Energy’s Steven Chu believes that the “payments will help spur major private sector investments in clean energy and create new jobs for America’s workers. It is part of our broad effort to double our renewable energy capacity in the next few years and make sure that America leads the world in creating the new clean energy economy of the future.”
Solar industry leaders also enthusiastically chimed in about the announcement.
“Solar stimulus is ready, set and … coming soon,” said SEIA president/CEO, Rhone Resch (pictured). “The Treasury guidelines allow solar developers to prepare formal applications that will be accepted at a later date. Once Treasury begins accepting grant applications, the solar industry will create tens of thousands of jobs and spur investment in the clean energy economy.
“Financing for commercial solar installations, including utility-scale solar plants, has been impaired by great uncertainty in financial markets and anticipation of stimulus provisions like the grant program. There are dozens of large solar power projects in the pipeline that can now move forward.
“While today’s announcement is a positive step and will create much-needed momentum in the nation’s economic recovery, we still await the final application form and guidance for several other stimulus programs like the Department of Energy loan guarantees and the manufacturing tax credit,” Resch continued. “We need these programs fully in place for the solar industry to have the game-changing economic impact we expect.”

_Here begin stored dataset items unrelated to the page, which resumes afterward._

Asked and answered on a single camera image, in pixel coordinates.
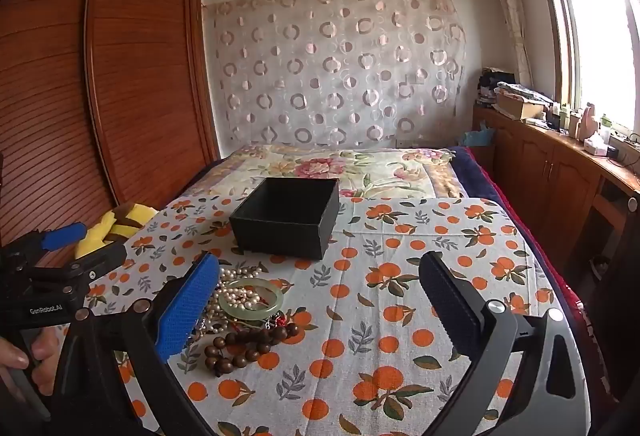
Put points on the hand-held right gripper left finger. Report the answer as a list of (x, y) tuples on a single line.
[(185, 311)]

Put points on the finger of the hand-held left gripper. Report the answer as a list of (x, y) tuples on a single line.
[(102, 255), (65, 236)]

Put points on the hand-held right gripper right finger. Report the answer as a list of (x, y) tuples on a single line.
[(450, 311)]

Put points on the green jade bangle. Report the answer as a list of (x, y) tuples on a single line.
[(250, 312)]

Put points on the black jewelry box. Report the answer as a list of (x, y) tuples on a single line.
[(280, 236)]

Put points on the person's left hand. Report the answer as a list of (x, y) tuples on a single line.
[(30, 356)]

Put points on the yellow plush toy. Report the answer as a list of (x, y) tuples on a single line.
[(130, 216)]

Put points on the orange fruit print cloth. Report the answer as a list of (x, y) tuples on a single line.
[(400, 341)]

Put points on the red blanket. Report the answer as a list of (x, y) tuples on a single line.
[(575, 311)]

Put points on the dark blue blanket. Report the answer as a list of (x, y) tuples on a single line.
[(475, 170)]

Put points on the wooden cabinet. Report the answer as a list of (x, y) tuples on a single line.
[(535, 165)]

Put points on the teal bag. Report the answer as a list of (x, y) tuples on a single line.
[(475, 136)]

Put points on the wooden wardrobe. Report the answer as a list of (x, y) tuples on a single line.
[(125, 65)]

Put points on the floral blanket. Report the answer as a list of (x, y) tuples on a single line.
[(320, 165)]

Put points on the cardboard box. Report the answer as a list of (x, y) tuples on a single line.
[(517, 108)]

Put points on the tissue box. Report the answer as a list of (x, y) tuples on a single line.
[(596, 145)]

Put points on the pile of dark clothes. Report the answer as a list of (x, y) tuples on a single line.
[(492, 83)]

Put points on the folded patterned cloth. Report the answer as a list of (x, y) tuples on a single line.
[(522, 90)]

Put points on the green capped bottle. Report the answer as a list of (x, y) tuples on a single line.
[(605, 121)]

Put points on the circle patterned curtain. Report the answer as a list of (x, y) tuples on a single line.
[(325, 65)]

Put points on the beige window curtain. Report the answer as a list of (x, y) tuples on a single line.
[(510, 15)]

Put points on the window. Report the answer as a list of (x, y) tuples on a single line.
[(595, 40)]

Because of delays in releasing certain funding up to this point, the SEIA executive also called on “Congress to include a one-year extension of the grant program project sunset-date in the energy bill currently being debated so that the program meets the intended goals for jobs and investment.”

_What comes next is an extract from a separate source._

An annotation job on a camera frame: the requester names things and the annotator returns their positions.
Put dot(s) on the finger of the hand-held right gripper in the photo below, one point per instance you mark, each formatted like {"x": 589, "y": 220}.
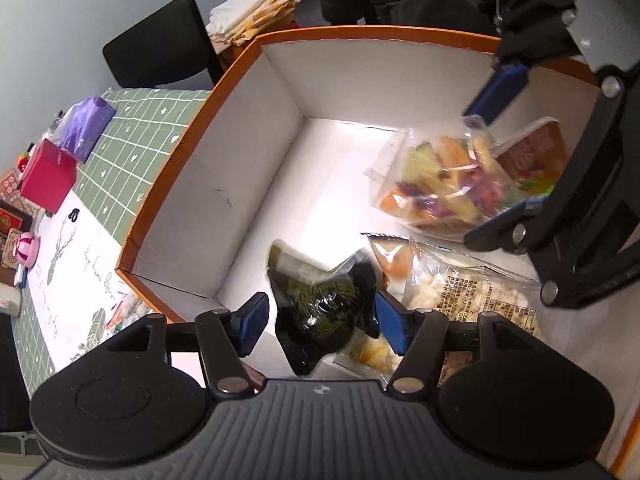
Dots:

SEPA’s executive director Julia Hamm (pictured) noted how the extension of the federal solar investment tax credit in October was “an important step in moving the electric utility industry toward a cleaner future. The tax credits boosted utility interest in solar power, and the addition of the federal cash grant program will further assist electric utilities as they strive to meet their renewable portfolio standards and future power generation needs.”
“Utilities across the country are developing portfolios of distributed and centralized solar projects,” she continued. “The solar-utility nexus will continue to gain momentum in the coming months and years, especially as technology prices rapidly decline. The cash grant program will provide a short-term measure to prevent many of these projects from dying on the vine just as utility interest is gaining strength.”